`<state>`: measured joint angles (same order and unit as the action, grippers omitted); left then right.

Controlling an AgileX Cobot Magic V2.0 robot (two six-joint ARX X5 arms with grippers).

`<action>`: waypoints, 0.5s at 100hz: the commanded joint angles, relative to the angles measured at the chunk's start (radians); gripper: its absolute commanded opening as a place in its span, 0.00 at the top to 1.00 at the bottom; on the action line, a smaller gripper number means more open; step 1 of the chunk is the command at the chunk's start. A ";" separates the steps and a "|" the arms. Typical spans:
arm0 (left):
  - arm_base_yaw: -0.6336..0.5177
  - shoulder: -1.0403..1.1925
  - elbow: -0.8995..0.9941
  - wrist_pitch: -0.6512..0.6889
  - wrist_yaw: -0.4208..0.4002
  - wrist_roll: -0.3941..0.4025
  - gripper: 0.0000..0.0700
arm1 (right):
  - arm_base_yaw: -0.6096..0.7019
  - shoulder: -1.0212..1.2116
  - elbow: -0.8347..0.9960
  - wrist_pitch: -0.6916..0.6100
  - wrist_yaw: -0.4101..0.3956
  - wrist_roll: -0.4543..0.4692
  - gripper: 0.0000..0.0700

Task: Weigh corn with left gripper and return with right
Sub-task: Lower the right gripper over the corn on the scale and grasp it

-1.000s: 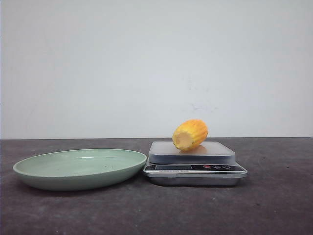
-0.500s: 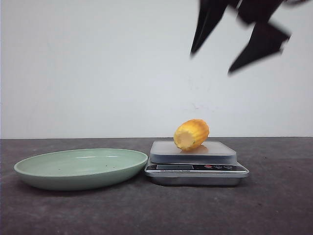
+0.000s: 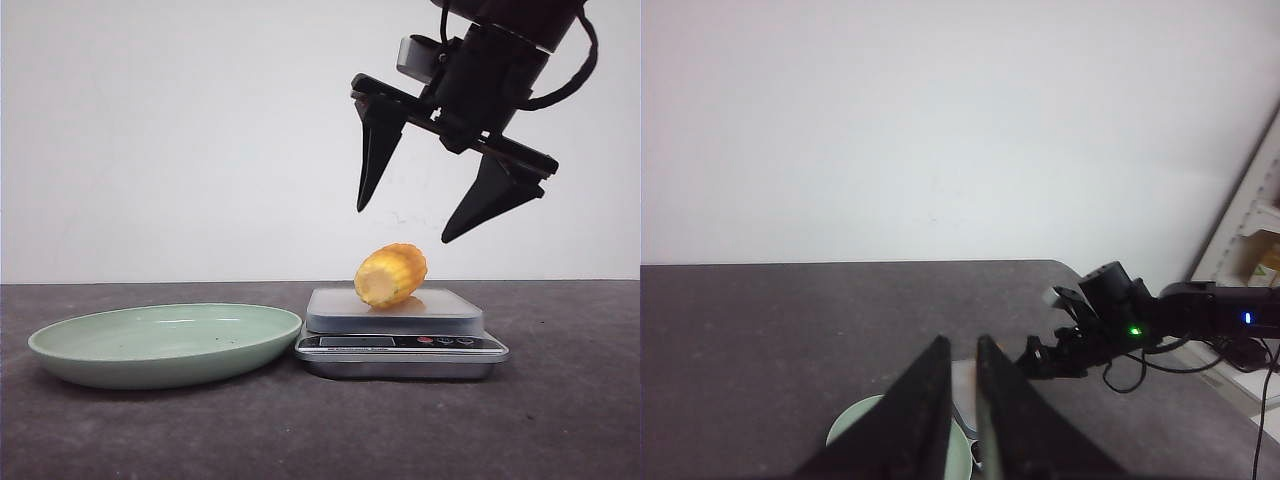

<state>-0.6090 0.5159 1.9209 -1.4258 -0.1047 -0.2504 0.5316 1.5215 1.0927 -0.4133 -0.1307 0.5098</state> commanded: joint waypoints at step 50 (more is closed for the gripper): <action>-0.006 0.005 -0.012 -0.056 0.000 0.022 1.00 | 0.015 0.185 0.022 0.001 0.026 0.120 0.36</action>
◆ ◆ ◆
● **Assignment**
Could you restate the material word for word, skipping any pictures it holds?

● **Solution**
`<state>`: measured joint angles (same order and unit as the action, grippers omitted); left then right.

Controlling an AgileX Cobot Magic V2.0 robot (two six-joint ARX X5 arms with grippers).

`<action>`: waypoints, 0.5s at 100hz: the commanded joint angles, relative to the angles measured at the chunk's start (radians); gripper: its absolute commanded opening as a place in its span, 0.00 at the top to 1.00 at the bottom; on the action line, a smaller gripper number means more open; step 1 of the chunk is the command at the chunk's start. A ";" separates the steps and a "|" the arms. Typical spans:
arm0 (left):
  - arm_base_yaw: -0.6336..0.5177
  - shoulder: -1.0403..1.1925
  - elbow: -0.8995..0.9941
  - wrist_pitch: -0.6512..0.6889
  - wrist_yaw: -0.4208..0.4002
  - wrist_roll: -0.3941..0.4025
  - gripper: 0.0000..0.0700
arm1 (right):
  - arm_base_yaw: -0.6096..0.7019
  - shoulder: -1.0212..1.2116
  - elbow: -0.8347..0.9960
  - wrist_pitch: -0.6916..0.6100
  - wrist_yaw: -0.4101..0.3956
  - wrist_roll: -0.4543..0.4692
  - gripper: 0.0000..0.0700

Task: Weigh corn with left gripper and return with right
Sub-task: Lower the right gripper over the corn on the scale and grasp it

-1.000s: 
-0.500s: 
+0.000s: 

<state>-0.6090 0.5159 1.9209 -1.4258 -0.1047 -0.2504 0.5316 1.5215 1.0927 -0.4133 -0.1307 0.5098</state> commanded: joint waypoints at step 50 (more is closed for the gripper): <action>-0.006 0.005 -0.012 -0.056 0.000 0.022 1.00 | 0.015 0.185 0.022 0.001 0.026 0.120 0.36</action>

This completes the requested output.